### Work order
Word for word, reproduce every line of the data.

### Data extract
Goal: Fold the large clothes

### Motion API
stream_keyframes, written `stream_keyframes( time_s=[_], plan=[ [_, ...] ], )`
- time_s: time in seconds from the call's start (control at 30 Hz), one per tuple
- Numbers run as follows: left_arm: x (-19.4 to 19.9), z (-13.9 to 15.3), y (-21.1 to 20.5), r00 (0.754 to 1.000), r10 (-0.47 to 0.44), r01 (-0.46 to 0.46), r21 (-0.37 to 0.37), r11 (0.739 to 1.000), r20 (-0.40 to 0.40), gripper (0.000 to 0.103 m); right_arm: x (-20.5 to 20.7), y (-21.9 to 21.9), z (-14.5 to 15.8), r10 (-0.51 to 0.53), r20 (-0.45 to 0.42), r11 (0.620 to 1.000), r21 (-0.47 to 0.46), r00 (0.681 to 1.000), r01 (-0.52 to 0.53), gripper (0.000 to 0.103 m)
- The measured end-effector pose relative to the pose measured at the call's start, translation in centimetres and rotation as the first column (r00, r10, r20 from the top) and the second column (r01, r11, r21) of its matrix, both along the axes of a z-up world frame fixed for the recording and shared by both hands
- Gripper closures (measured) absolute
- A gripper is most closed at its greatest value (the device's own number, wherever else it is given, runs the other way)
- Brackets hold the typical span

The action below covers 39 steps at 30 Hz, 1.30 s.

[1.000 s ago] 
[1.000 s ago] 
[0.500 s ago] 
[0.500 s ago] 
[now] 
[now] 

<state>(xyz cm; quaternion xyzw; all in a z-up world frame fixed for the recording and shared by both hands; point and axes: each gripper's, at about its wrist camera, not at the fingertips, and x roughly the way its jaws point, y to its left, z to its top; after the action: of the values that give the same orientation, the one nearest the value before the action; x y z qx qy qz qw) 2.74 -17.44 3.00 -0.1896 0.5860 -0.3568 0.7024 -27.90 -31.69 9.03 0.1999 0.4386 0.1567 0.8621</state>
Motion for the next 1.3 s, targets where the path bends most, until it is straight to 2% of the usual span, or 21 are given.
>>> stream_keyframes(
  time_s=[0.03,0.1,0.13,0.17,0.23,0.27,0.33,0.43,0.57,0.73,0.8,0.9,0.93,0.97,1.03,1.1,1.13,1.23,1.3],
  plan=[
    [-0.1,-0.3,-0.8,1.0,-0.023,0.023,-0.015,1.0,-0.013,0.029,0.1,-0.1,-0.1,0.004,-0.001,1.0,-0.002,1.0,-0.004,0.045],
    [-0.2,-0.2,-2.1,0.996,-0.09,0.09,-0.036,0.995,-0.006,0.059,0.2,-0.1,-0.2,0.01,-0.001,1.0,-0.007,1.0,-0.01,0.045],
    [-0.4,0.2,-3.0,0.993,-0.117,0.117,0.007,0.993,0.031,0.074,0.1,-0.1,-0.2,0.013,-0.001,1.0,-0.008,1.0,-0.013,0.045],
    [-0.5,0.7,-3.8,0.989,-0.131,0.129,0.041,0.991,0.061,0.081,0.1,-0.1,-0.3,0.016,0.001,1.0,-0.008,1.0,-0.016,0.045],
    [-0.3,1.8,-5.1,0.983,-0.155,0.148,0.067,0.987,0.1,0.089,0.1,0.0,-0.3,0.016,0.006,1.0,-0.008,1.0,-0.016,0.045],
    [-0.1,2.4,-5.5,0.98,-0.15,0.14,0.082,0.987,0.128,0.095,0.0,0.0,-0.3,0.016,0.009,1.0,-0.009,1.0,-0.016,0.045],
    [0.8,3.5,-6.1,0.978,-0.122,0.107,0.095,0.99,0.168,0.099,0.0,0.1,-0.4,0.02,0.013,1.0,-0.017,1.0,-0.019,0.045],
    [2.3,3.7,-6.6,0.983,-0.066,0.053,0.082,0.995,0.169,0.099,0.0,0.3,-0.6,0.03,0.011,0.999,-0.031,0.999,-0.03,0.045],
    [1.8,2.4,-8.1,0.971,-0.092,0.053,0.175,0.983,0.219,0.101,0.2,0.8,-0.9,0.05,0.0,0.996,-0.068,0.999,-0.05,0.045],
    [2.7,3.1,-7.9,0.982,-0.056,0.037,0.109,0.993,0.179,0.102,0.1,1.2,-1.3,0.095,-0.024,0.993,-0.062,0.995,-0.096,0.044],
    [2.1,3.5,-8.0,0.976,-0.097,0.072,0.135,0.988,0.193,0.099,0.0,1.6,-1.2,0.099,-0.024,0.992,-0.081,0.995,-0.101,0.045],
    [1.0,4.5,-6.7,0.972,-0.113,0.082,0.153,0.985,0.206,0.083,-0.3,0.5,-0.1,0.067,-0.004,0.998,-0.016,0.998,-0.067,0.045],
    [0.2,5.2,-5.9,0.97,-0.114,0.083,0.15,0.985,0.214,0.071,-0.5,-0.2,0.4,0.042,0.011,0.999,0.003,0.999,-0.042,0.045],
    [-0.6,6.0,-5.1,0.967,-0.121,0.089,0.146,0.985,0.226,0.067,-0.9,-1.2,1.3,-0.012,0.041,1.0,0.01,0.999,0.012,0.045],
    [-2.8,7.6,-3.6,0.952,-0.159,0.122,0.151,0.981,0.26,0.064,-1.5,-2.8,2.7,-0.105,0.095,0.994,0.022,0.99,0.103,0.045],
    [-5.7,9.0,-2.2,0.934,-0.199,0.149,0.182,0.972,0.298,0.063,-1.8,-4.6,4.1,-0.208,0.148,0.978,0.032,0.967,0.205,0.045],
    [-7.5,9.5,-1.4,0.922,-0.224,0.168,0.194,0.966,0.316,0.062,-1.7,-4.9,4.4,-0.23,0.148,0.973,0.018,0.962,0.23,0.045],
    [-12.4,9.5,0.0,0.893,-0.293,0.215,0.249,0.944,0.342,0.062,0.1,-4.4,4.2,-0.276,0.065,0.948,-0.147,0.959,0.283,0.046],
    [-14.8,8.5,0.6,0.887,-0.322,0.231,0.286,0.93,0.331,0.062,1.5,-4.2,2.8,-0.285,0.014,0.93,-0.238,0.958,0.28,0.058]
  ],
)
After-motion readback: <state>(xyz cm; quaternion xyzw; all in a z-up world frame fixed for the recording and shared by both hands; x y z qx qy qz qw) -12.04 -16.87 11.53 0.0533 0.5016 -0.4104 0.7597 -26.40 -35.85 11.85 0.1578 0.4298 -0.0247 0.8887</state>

### Final answer
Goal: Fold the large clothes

### Motion API
stream_keyframes, written `stream_keyframes( time_s=[_], plan=[ [_, ...] ], )`
- time_s: time in seconds from the call's start (control at 30 Hz), one per tuple
- Numbers run as follows: left_arm: x (-19.4 to 19.9), z (-13.9 to 15.3), y (-21.1 to 20.5), r00 (0.754 to 1.000), r10 (-0.47 to 0.44), r01 (-0.46 to 0.46), r21 (-0.37 to 0.37), r11 (0.739 to 1.000), r20 (-0.40 to 0.40), gripper (0.000 to 0.103 m); right_arm: x (-20.5 to 20.7), y (-21.9 to 21.9), z (-14.5 to 15.8), r10 (-0.51 to 0.53), r20 (-0.45 to 0.42), r11 (0.620 to 1.000), r21 (-0.47 to 0.46), r00 (0.681 to 1.000), r01 (-0.52 to 0.53), gripper (0.000 to 0.103 m)
- The measured end-effector pose relative to the pose measured at the call's start, translation in centimetres and rotation as the first column (r00, r10, r20 from the top) and the second column (r01, r11, r21) of its matrix, both along the axes of a z-up world frame fixed for the recording and shared by both hands
- Gripper closures (measured) absolute
- A gripper is most closed at its greatest value (the device's own number, wherever else it is given, runs the other way)
- Brackets hold the typical span

The action below covers 39 steps at 30 Hz, 1.30 s.

[1.000 s ago] 
[1.000 s ago] 
[0.500 s ago] 
[0.500 s ago] 
[now] 
[now] 

<state>(xyz cm; quaternion xyzw; all in a z-up world frame fixed for the recording and shared by both hands; point and axes: each gripper's, at about its wrist camera, not at the fingertips, and x roughly the way its jaws point, y to its left, z to its top; after the action: of the values that give the same orientation, the one nearest the value before the action; x y z qx qy qz qw) 2.74 -17.44 3.00 -0.1896 0.5860 -0.3568 0.7024 -27.90 -31.69 9.03 0.1999 0.4386 0.1567 0.8621</state>
Motion for the next 1.3 s, targets where the path bends most, until it is straight to 2% of the usual span, or 21 are given.
>>> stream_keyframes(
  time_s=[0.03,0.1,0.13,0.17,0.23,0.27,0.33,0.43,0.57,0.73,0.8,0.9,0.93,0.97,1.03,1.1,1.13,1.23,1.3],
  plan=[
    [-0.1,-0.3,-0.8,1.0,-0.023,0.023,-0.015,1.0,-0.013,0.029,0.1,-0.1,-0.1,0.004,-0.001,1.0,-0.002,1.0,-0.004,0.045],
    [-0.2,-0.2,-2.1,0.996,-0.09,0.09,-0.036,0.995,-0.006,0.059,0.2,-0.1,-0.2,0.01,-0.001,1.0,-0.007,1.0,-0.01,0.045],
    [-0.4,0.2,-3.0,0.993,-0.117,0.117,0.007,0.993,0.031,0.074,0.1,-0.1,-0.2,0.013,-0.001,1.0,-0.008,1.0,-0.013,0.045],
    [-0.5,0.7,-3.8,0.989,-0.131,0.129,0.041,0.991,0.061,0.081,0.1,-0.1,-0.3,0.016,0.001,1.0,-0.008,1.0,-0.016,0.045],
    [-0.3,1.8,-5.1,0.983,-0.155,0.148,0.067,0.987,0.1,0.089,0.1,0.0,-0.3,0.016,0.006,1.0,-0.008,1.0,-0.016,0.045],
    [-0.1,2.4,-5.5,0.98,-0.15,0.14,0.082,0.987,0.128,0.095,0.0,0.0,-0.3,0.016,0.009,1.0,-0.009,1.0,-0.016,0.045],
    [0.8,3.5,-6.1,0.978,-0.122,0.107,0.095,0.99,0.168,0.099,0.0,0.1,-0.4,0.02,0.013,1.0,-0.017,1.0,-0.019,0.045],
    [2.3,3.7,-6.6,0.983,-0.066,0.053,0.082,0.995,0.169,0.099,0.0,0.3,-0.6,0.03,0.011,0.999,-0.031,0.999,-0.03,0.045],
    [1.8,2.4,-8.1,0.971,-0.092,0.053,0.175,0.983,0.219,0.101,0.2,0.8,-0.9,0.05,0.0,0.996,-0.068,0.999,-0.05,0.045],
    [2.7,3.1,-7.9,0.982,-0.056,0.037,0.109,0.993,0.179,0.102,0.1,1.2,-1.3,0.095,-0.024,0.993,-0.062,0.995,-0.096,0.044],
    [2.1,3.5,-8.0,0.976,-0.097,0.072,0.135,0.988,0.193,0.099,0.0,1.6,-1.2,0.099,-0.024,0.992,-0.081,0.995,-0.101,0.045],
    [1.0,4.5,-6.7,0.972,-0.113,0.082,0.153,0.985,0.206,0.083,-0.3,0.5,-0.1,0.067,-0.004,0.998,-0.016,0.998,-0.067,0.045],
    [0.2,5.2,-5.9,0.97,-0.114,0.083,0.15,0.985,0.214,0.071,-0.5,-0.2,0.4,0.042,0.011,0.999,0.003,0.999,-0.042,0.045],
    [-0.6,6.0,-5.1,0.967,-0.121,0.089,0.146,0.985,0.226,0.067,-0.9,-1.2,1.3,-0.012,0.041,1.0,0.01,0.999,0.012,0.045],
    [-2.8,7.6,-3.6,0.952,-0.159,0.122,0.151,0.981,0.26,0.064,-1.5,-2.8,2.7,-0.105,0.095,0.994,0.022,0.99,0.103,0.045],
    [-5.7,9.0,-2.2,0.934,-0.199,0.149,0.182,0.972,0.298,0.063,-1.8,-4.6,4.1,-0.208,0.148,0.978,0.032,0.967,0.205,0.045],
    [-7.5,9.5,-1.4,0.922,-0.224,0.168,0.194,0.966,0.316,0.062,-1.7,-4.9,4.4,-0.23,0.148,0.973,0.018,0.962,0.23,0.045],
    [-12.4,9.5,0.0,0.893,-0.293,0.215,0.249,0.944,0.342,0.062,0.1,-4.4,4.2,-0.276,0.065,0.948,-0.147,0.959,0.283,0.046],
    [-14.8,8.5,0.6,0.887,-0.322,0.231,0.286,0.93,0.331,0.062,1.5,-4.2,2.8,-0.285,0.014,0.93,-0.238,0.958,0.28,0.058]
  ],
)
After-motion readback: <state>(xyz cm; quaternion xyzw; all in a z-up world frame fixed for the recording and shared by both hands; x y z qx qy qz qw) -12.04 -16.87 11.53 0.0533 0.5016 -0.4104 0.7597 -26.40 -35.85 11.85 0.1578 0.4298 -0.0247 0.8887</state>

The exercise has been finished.